Charcoal is one of the most important non-timber forest products in Africa.
It meets the energy needs of about 800 million people, or 65% of the population.
It has high energy content, easy to store and handle and produces comparatively less smoke.
Over 90% of households still use charcoal for their energy requirements even where alternative forms of energy exist.
Production has increased six-fold from 5.6 million tons in 1960 to 34.7 million tons in 2019.
The top charcoal producers are Nigeria, Ethiopia, DRC, Ghana, Tanzania, Madagascar, Egypt and Zambia.
In 2018, the highest levels of charcoal per capita consumption were in Zambia (74 kg per person), Ghana (68 kg per person) and Madagascar (60 kg per person).
It is projected that Africa’s population will double by 2050 to 2.5 billion and that 65% or 1.8 billion people will live in cities and still rely on fuelwood for energy.
Research projects that with every 1% rise in urbanization, charcoal consumption will increase by 14%. Demand for charcoal will grow significantly over the next 30 years, with severe implications for the long-term sustainability of Africa’s forests.
The charcoal sector in Africa employs about 7 million people while generating income for over 40 million people.
The charcoal value chain operates informally outside existing legal frameworks in Africa.
The global value of the charcoal market was estimated at USD 24 billion per year in 2018.
In Africa, a World Bank study estimated that the cooking fuel market was USD 20 billion in 2010 and was projected to reach USD 47 billion in 2020, with charcoal contributing somewhere between USD 6 and 24 billion annually.
Ethiopia and Zambia are the largest markets in Africa, estimated at USD 2.2 billion and USD 2 billion annually, respectively.
It has been further estimated that the opportunity cost of cooking with traditional fuels to the economy of Africa is USD 32 billion annually (equivalent to 3% of Africa’s GDP).
Nigeria, Egypt, Namibia and South Africa are the largest exporters selling 406,000 metric tons of charcoal to Europe annually (40% of Europe’s total consumption) and earning significant revenue.

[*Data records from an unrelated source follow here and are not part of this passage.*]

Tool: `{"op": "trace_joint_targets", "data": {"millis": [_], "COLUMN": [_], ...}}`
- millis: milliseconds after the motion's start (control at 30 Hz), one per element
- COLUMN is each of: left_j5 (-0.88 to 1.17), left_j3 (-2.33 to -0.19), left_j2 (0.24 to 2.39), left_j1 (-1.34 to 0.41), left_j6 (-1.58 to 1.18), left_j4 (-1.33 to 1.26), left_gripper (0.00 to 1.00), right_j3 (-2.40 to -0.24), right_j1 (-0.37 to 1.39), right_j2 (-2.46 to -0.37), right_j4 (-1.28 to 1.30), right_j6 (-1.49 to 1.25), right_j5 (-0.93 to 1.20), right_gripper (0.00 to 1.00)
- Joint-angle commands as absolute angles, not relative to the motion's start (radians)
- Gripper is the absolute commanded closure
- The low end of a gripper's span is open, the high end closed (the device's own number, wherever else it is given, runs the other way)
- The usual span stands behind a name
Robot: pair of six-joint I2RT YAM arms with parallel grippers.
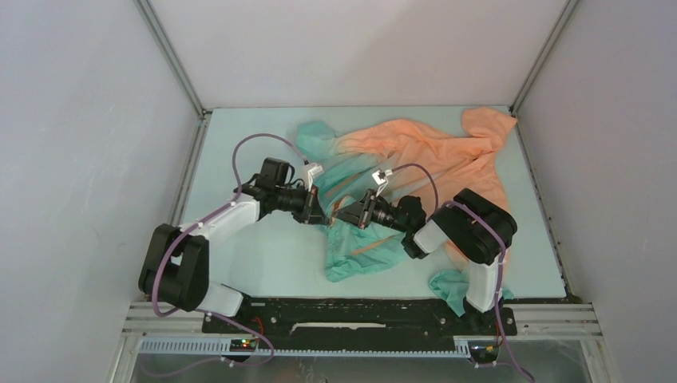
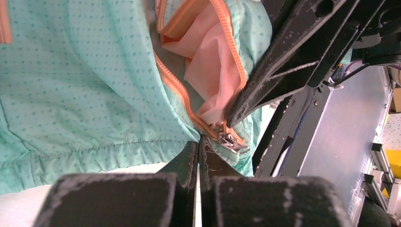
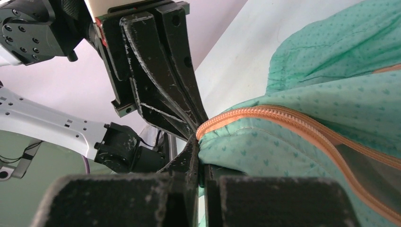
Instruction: Zip up the jacket
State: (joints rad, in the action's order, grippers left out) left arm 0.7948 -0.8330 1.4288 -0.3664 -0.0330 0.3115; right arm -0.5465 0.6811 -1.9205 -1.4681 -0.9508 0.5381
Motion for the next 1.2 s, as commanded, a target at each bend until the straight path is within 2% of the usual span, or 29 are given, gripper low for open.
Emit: {"op": "trace_joint_targets", "data": {"millis": [0, 67, 133, 233, 333, 500, 667, 800, 967, 1167], "left_j5": [0.802, 0.798, 0.825, 0.858, 0.849, 0.743, 0.577, 0.486, 0.331, 0.282], "left_j3": [-0.83, -0.822, -0.795, -0.716, -0.647, -0.539, -0.412, -0.204, -0.107, -0.107], "left_j2": [1.432, 1.418, 1.401, 1.353, 1.294, 1.147, 1.019, 0.803, 0.569, 0.686], "left_j1": [-0.379, -0.369, -0.329, -0.249, -0.2, -0.179, -0.177, -0.185, -0.212, -0.31], "left_j6": [-0.026, -0.078, -0.177, -0.341, -0.462, -0.695, -1.13, -1.596, -1.916, -2.07], "left_j4": [0.343, 0.294, 0.212, 0.068, -0.009, -0.075, 0.03, -0.05, -0.045, -0.222], "left_gripper": [1.0, 1.0, 0.95, 0.75, 0.6, 0.41, 0.4, 0.4, 0.35, 0.34], "right_j3": [-0.588, -0.588, -0.588, -0.588, -0.588, -0.587, -0.581, -0.574, -0.574, -0.571], "right_j1": [0.694, 0.694, 0.694, 0.706, 0.713, 0.721, 0.732, 0.739, 0.753, 0.762], "right_j2": [-1.877, -1.891, -1.904, -1.909, -1.919, -1.934, -1.929, -1.924, -1.915, -1.906], "right_j4": [-1.533, -1.534, -1.534, -1.533, -1.533, -1.533, -1.531, -1.532, -1.532, -1.531], "right_j6": [-0.948, -0.952, -0.949, -0.928, -0.919, -0.915, -0.899, -0.893, -0.883, -0.875], "right_j5": [0.499, 0.497, 0.497, 0.496, 0.492, 0.494, 0.489, 0.482, 0.477, 0.476], "right_gripper": [1.0, 1.0, 1.0, 1.0, 1.0, 1.0, 1.0, 1.0, 1.0, 1.0]}}
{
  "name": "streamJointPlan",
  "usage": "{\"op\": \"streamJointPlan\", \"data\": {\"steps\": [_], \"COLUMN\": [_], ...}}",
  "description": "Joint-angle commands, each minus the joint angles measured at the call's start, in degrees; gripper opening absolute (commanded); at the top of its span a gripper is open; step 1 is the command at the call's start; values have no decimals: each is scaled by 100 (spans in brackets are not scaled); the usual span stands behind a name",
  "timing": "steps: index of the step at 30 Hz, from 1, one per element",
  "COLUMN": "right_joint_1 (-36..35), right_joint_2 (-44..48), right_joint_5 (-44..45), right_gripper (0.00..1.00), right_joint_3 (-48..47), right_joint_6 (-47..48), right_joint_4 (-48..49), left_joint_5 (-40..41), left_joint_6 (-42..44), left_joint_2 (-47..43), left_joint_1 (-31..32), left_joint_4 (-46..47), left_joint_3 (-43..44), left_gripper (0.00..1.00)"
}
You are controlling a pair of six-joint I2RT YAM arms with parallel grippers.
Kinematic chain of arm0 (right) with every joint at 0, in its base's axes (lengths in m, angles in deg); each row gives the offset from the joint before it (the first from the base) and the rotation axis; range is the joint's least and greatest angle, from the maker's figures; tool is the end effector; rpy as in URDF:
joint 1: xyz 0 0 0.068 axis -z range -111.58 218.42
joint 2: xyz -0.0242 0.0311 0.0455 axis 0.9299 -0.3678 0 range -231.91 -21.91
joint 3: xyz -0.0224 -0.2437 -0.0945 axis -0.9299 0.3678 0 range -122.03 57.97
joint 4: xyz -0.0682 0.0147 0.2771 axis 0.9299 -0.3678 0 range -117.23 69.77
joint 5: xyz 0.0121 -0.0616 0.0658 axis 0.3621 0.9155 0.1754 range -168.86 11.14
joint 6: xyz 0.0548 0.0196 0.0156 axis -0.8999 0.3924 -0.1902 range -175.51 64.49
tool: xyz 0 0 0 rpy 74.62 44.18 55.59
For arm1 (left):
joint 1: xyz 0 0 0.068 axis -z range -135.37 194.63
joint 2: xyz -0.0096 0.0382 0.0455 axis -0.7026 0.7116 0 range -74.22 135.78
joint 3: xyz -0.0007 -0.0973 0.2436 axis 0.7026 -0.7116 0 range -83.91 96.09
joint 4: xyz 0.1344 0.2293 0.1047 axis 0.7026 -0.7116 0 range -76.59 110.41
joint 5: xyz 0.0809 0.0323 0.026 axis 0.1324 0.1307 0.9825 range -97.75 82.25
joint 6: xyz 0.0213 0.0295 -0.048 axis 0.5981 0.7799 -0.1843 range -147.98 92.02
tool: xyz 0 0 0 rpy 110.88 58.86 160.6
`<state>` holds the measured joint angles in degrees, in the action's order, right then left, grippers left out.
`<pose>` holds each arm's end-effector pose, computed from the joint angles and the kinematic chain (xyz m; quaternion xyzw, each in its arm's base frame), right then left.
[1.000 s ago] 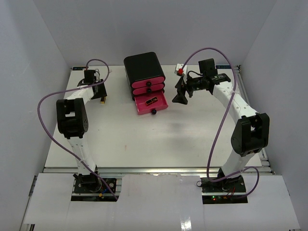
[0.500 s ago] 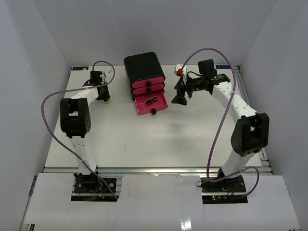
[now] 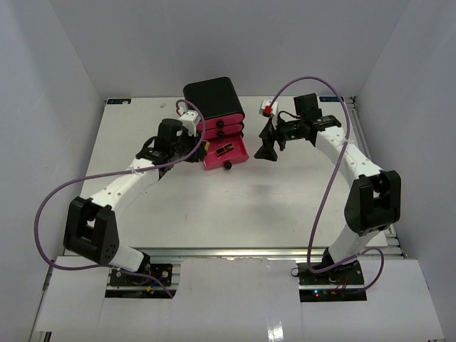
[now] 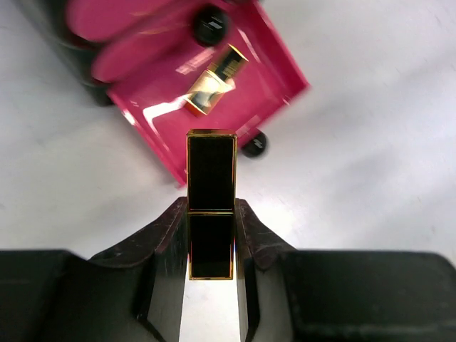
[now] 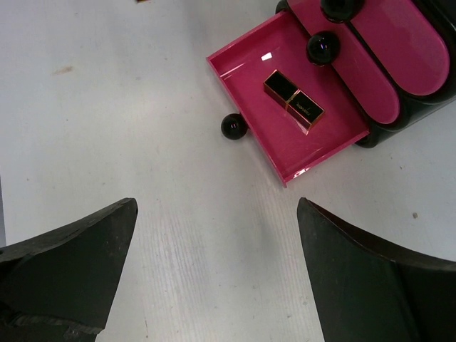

According to the Global Forest Assessment 2020, Africa has an annual net loss of 3.9 million hectares of forest, the highest globally, though the exact contribution of charcoal production is unknown.
In terms of contribution to greenhouse gas emissions, solid-fuel cooking in Africa accounts for 1.2% of carbon dioxide emissions.
With increased consumption, this could become even more significant.
The persistence of charcoal across Africa, coupled with increasing consumption, means that Africa is unlikely to meet the targets of the United Nations Sustainable Development Goals (SDG) number 7: increasing access to sustainable energy by 2030.
Charcoal will continue to play a significant role in household energy and revenue generation, poverty reduction and economic growth.
Therefore, depending on the country context, various policy options are required to formalize and create a sustainable charcoal sector and conditions for the shift to cleaner cooking technologies among households.
Policy options should focus on developing enabling policies and strategies for energy and cooking fuel; promoting trade and regional charcoal strategies; increasing investments in clean energy production for households; strengthening research and development in biomass technologies; building capacity across the biomass energy value chain; sustainable forest management; promoting energy plantations; greening the charcoal value chain; improving access to cookstoves and other clean fuels; among others.